> Required work: An exact transcription of the listing, without its images, is what the answer must contain.

> Given material:
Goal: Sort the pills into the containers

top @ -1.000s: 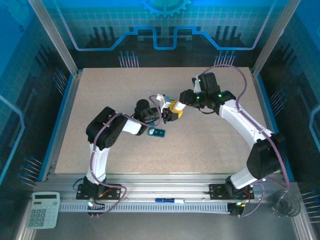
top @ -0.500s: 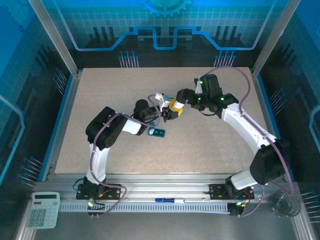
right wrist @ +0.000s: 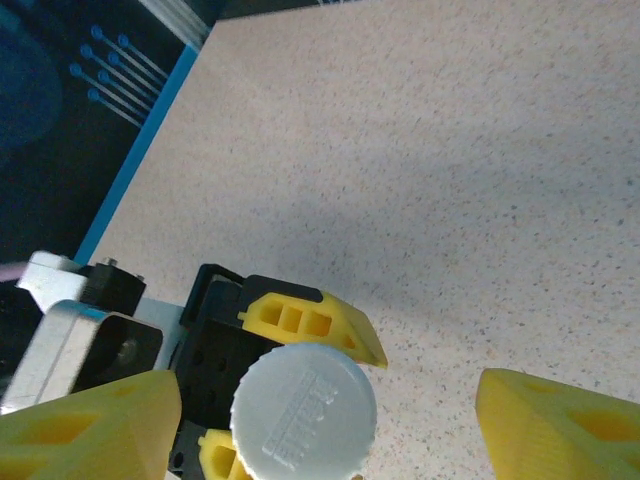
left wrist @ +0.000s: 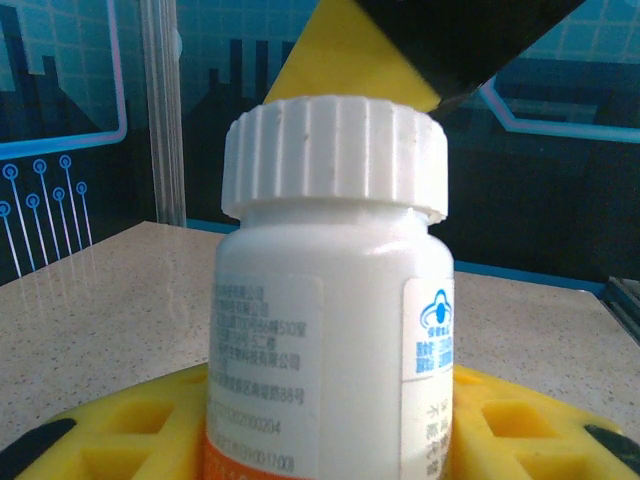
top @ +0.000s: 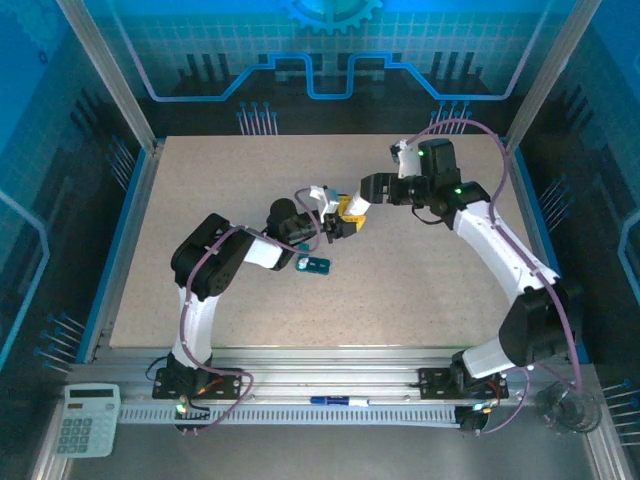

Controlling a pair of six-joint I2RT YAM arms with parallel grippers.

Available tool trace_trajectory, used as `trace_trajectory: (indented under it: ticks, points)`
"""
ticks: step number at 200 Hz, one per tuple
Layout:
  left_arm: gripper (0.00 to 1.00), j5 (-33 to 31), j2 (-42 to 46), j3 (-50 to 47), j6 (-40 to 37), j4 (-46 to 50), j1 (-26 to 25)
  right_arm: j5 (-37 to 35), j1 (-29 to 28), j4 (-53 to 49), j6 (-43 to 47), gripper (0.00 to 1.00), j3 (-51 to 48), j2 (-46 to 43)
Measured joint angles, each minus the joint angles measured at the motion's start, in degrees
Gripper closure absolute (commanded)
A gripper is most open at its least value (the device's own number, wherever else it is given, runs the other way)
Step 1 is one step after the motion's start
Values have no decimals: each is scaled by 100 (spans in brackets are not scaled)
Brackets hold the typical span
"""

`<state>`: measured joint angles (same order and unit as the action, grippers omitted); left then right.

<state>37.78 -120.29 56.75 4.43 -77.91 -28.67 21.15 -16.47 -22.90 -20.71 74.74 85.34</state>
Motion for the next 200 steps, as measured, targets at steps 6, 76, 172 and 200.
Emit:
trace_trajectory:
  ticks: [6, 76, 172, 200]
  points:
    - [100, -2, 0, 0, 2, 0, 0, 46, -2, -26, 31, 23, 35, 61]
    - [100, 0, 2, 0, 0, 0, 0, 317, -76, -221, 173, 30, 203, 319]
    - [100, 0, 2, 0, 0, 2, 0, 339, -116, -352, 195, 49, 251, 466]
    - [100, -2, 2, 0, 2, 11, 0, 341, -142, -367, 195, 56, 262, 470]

> Exercise solution:
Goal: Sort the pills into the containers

top @ -1.000s: 
top @ -0.500s: 
right wrist @ +0.000s: 
left wrist @ +0.000s: 
top @ +0.000s: 

Controlling a pair of six-joint I2RT YAM arms with parallel grippers.

Available tool trace_trajectory, used as `trace_trajectory: (indented under it: ticks, points)`
"""
ticks: step number at 200 Hz, one per tuple
Layout:
  left_arm: gripper (0.00 to 1.00), j5 (-33 to 31), j2 (-42 to 46), j3 (-50 to 47), j6 (-40 to 37), j4 (-46 to 50), j1 (-26 to 25)
  right_arm: j5 (-37 to 35), j1 (-29 to 28), j4 (-53 to 49), j6 (-43 to 47), gripper (0.00 to 1.00), j3 (-51 to 48), j2 (-46 to 43)
Measured joint angles, each minus the joint angles measured at the motion's start, in degrees
Gripper closure absolute (commanded)
A gripper is most open at its least value (the device's own number, wherever else it is given, runs the other way)
Step 1 is one step after the motion's start
Values have no decimals: each is scaled by 100 (spans in brackets are not scaled)
Brackets hold the typical span
"""

`<state>`: measured joint angles (same order and unit as the action, grippers omitted); left then right.

<state>37.78 -120.29 56.75 4.43 -77.91 -28.67 21.15 -16.47 -22.90 -20.71 74.74 85.34</state>
Motion for the next 200 steps, as measured, targets at steps 6, 76, 172 and 200.
Emit:
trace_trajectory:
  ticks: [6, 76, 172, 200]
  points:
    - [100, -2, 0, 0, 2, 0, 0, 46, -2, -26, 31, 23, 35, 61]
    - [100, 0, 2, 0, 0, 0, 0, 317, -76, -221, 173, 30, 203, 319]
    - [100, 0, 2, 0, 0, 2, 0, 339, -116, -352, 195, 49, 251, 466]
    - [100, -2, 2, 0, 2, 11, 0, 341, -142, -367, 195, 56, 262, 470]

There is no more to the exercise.